Aşı adayı norovirüs antijenlerinin klonlanması ve immünojenitelerinin araştırılması

Abstract

Amaç: Bu araştırma Norovirüs’ e ait aşı adayı olabilecek antijenik proteinlerin rekombinant olarak elde edilmesi ve oluşabilecek immün yanıtın hayvan denemeleri ile araştırılması amacıyla yapılmıştır. Materyal ve Yöntem: Nöroviruse ait VP1, VP2, p22 ve polipeptid (EP123) dizileri spesifik primerlerle PCR’ da çoğaltılmıştır. Amplikonlar, pET-30a (+) ekspresyon vektörüne yerleştirildikten sonra E. coli BL21 suşuna transformasyonla aktarılmıştır. Rekombinant olarak üretilen proteinler, His-tag kuyruğu yardımıyla ve amonyum sülfatla kısmi olarak saflaştırıldıktan sonra immünizasyon için antijen olarak kullanılmıştır. Aşılanan farelerin serum örneklerinden Norovirüse karşı oluşan antikor cevabı indirekt ELISA yöntemiyle saptanmıştır. Bulgular: E. coli’ ye transformasyonla aktarılan genlerin varlığı sekans analizi ile doğrulanmıştır. His-tag kuyruğu ve amonyum sülfatla çöktürme işlemi proteinlerin kısmi olarak saflaştırılması için yeterli olmuştur. Sadece VP1 proteini yeterli düzeyde immün yanıt oluşturmuştur. Sonuç: Bu tez kapsamında, VP1 ve VP2 proteinlerine ek olarak, önceki Nörovirus aşı çalışmalarından farklı, ilk defa epitoplardan oluşan bir polipeptit ve Norovirüsün yapısal olmayan bir geni (p22) rekombinant olarak üretilmiş ve immünojenitesi araştırılmıştır. VP1 dışındaki rekombinant proteinlerde yeterli immunojenik yanıtın oluşmamasının, kullanılan doz, bağışıklama sayısı veya adjuvan uygulaması ile ilgili olabileceği düşünülmüştür.
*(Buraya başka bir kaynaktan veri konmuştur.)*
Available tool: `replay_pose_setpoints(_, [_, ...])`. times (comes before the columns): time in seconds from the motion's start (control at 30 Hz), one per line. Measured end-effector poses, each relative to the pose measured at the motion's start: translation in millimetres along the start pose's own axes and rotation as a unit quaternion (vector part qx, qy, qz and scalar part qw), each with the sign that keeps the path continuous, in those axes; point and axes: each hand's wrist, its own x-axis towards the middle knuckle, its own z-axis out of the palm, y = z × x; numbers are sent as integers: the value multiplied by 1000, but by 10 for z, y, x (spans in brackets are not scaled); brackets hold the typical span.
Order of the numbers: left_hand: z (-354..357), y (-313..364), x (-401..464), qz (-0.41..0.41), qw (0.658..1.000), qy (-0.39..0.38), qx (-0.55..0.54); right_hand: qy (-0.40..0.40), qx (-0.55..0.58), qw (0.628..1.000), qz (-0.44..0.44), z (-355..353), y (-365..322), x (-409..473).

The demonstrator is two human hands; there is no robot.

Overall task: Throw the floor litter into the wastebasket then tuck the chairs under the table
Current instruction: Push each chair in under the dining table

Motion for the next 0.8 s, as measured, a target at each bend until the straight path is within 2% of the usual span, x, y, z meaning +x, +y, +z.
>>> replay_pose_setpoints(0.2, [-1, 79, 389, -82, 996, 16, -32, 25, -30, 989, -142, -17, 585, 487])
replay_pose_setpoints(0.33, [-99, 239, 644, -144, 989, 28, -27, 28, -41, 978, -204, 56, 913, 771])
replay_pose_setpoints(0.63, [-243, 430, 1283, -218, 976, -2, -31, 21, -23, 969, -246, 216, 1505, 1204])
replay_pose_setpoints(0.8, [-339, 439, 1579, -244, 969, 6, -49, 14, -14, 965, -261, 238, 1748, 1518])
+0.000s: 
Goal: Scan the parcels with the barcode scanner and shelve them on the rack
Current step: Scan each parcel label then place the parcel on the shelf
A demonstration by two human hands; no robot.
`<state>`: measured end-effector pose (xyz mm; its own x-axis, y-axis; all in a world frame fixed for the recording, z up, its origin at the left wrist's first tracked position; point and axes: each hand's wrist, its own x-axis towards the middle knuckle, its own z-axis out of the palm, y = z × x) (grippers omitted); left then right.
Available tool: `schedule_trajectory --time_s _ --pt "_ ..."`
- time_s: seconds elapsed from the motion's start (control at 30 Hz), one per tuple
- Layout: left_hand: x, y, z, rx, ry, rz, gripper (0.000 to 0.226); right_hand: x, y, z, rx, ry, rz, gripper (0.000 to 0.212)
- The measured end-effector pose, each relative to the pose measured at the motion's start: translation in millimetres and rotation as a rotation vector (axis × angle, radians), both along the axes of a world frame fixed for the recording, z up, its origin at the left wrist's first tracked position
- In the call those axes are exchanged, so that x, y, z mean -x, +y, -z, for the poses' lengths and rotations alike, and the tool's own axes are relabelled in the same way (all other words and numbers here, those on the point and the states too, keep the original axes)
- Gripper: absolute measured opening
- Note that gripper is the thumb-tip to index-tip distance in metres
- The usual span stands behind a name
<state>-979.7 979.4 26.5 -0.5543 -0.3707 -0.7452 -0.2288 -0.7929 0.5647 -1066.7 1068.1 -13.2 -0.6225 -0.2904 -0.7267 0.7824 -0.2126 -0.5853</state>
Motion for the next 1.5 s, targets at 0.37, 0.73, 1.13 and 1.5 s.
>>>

Objective: This research was carried out in order to obtain recombinant antigenic proteins that can be vaccine candidates of Norovirus and to investigate the immune response that may occur with animal experiments. Material and Methods: The VP1, VP2, p22 and polypeptide (EP123) sequences of the norovirus were amplified in PCR with specific primers. Amplicons were transformed into E. coli BL21 strain after insertion into the pET-30a (+) expression vector. Recombinantly produced proteins were used as antigens for immunization after partial purification with the help of His-tag tail and ammonium sulfate. Antibody response to Norovirus from serum samples of vaccinated mice was determined by indirect ELISA method. Results: The presence of genes transferred by transformation into E. coli was confirmed by sequence analysis. His-tag tail and precipitation with ammonium sulfate were sufficient for partial purification of the proteins. Only the VP1 protein elicited an adequate immune response. Conclusion: In this thesis, in addition to VP1 and VP2 proteins, a polypeptide consisting of epitopes different from previous Norovirus vaccine studies, and a non-structural gene (p22) of Norovirus were produced recombinantly and its immunogenicity was investigated. It was thought that the lack of adequate immunogenic response in recombinant proteins other than VP1 may be related to the dose used, the number of immunizations or the adjuvant administration.